Among microorganisms, lactic acid bacteria are one of the γ-aminobutyric acid (GABA) producers. Several lactic acid bacteria have been evaluated for GABA production; L. plantarum (Cagno et al. 2010), L. lactis (Li and Cao 2010), L. brevis (Li and Cao 2010), L. helveticus (Li and Cao 2010), L. paracasei (Li and Cao 2010), and L. pentosus (Phuengjayaem et al. 2021) have been reported. GABA production in fermented foods using lactic acid bacteria has been reported in many studies, including juice (Wang et al. 2021), yogurt (Hussin et al. 2020), red kidney bean, and barley grain (Saraphanchotiwitthaya and Sripalakit 2018). Studies on these fermented foods have used L. plantarum and L. brevis, whereas there are few studies on fermented foods using L. pentosus. GABA is an inhibitory neurotransmitter in the brain cortex (Shelp et al. 1999) and is synthesized mainly via decarboxylation of glutamate by glutamate decarboxylase (GAD) (Capitani et al. 2003). GAD is a pyridoxal 5′-phosphate (PLP)-dependent enzyme, which catalyses the irreversible α-decarboxylation of L-glutamate to GABA. GABA has an antihypertensive effect (Hayakawa et al. 2004; Inoue et al. 2003) and ameliorates conditions such as diabetes (Adeghate and Ponery 2002), insomnia (Okada et al. 2000), and depression (Okada et al. 2000).
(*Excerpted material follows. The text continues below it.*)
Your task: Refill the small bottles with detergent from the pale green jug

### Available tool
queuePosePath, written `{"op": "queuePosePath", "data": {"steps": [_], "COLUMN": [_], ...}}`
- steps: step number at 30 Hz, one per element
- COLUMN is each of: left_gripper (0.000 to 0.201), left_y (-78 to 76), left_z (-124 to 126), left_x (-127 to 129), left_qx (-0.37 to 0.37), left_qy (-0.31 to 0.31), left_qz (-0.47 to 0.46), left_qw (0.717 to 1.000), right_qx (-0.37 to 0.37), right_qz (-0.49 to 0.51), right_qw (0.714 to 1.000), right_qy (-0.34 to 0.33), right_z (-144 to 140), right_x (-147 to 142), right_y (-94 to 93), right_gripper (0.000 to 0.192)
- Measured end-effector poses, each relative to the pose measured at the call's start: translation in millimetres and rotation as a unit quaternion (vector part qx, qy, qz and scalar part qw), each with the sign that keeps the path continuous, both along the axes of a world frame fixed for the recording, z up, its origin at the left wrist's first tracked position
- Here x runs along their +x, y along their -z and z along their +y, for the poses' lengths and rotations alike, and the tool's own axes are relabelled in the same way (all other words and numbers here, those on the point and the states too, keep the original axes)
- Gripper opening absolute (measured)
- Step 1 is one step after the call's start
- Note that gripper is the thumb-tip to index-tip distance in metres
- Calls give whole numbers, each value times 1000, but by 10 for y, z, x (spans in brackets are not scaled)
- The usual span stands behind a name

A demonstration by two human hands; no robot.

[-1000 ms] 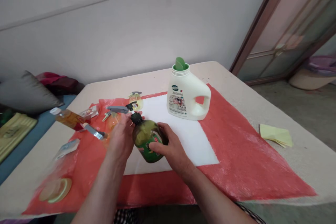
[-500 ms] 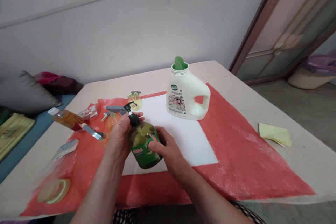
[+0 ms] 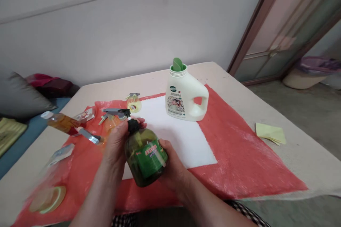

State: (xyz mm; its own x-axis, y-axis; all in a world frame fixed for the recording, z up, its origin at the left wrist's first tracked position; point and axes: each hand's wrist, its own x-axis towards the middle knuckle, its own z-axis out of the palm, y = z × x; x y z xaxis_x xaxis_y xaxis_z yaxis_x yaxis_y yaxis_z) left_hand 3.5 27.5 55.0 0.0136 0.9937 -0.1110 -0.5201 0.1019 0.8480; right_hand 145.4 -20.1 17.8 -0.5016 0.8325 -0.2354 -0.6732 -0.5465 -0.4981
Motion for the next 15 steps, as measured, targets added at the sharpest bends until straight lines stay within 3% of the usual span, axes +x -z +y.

Due to these physiological functions, there is growing commercial demand for GABA (Lee et al. 2010), and foods fortified with GABA using lactic acid bacteria including raspberry juice (Kim et al. 2009), grape must (Cagno et al. 2010), and kimchi (Seok et al. 2008) have been reported. In seaweed fermentation, an increase in GABA content due to fermentation has been reported in Nori (Tsuchiya et al. 2007) and sea tangle extract (Kim et al. 2018).
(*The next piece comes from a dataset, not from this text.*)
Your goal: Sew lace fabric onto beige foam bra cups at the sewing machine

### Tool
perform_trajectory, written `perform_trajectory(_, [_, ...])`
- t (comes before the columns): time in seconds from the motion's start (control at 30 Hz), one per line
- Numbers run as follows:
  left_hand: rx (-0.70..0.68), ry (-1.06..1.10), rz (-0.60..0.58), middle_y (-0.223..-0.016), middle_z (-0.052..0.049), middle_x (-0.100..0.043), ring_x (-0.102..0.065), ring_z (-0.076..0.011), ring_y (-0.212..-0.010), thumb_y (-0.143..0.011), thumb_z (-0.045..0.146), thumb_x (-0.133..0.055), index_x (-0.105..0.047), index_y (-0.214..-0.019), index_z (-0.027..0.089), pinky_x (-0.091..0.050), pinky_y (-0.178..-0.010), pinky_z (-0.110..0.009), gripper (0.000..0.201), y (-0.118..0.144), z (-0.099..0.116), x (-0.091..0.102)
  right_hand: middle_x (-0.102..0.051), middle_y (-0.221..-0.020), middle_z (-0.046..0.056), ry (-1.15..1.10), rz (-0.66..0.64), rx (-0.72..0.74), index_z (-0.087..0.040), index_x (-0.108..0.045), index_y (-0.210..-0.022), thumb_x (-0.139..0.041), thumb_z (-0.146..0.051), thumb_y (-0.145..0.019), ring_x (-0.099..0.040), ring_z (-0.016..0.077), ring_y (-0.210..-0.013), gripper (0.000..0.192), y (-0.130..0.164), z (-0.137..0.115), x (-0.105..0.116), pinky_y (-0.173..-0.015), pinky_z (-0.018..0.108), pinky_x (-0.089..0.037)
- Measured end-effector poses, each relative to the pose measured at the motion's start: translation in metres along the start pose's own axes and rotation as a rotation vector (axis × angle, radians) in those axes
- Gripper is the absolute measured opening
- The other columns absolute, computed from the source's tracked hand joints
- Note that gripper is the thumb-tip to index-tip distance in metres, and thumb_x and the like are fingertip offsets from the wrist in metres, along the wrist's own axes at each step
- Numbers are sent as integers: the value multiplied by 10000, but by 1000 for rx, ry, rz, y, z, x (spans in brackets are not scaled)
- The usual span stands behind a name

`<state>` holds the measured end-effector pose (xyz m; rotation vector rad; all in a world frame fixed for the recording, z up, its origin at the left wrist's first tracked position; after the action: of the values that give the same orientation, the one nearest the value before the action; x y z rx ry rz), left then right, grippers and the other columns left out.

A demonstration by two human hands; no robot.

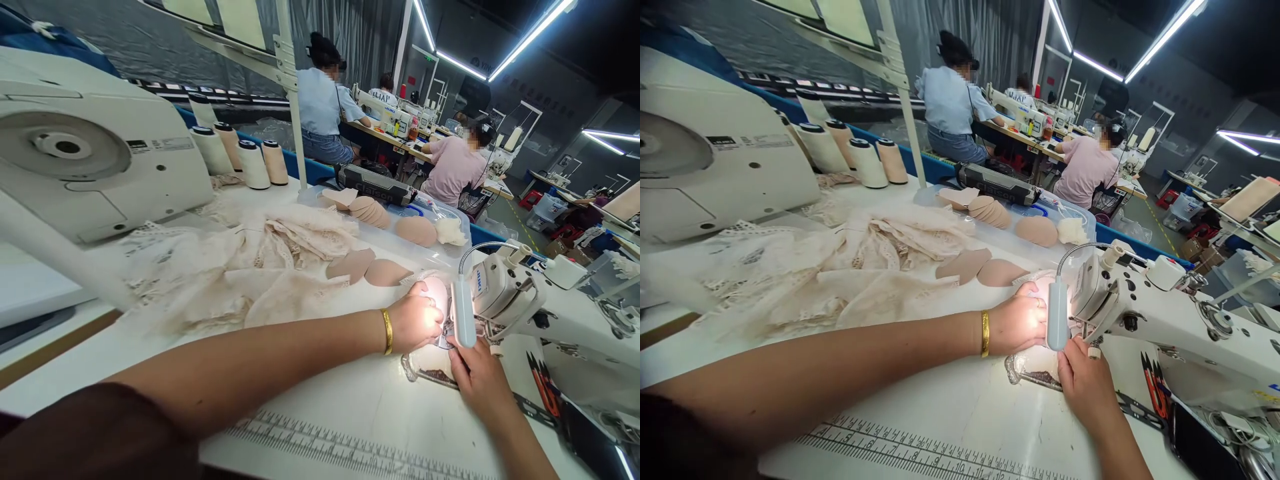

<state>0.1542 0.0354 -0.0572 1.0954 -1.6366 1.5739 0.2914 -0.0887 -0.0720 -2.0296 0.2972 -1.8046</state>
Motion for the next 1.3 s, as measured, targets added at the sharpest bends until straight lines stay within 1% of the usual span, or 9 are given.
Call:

Hidakakombu, known as kelp, is mainly grown in the Hidaka region, Hokkaido. Many Japanese traditional foods such as dashi, Kombu rolls, and Tsukudani (food boiled down in soy sauce) are made from Hidakakombu. The grade of Hidakakombu is determined by its shape and color. Low-grade Hidakakombu accounts for more than 80% of the total production of Hidakakombu. Low-grade Hidakakombu has low value and is distributed at a low price. Therefore, a method for adding value to low-grade Hidakakombu is needed. Antihypertensive and probiotic effects of L. casei 001-fermented Hidakakombu have been reported as a high-value addition of Hidakakombu (Sekine et al., 2021). This study was focused on GABA converted from glutamate, which is abundant in Hidakakombu, as another method for adding value. Lactiplantibacillus pentosus SN001, a GABA-producing bacterium with few reported studies, was selected as the fermentative species. The probiotic effect of L. pentosus SN001 was also examined using the same method as for L. casei 001.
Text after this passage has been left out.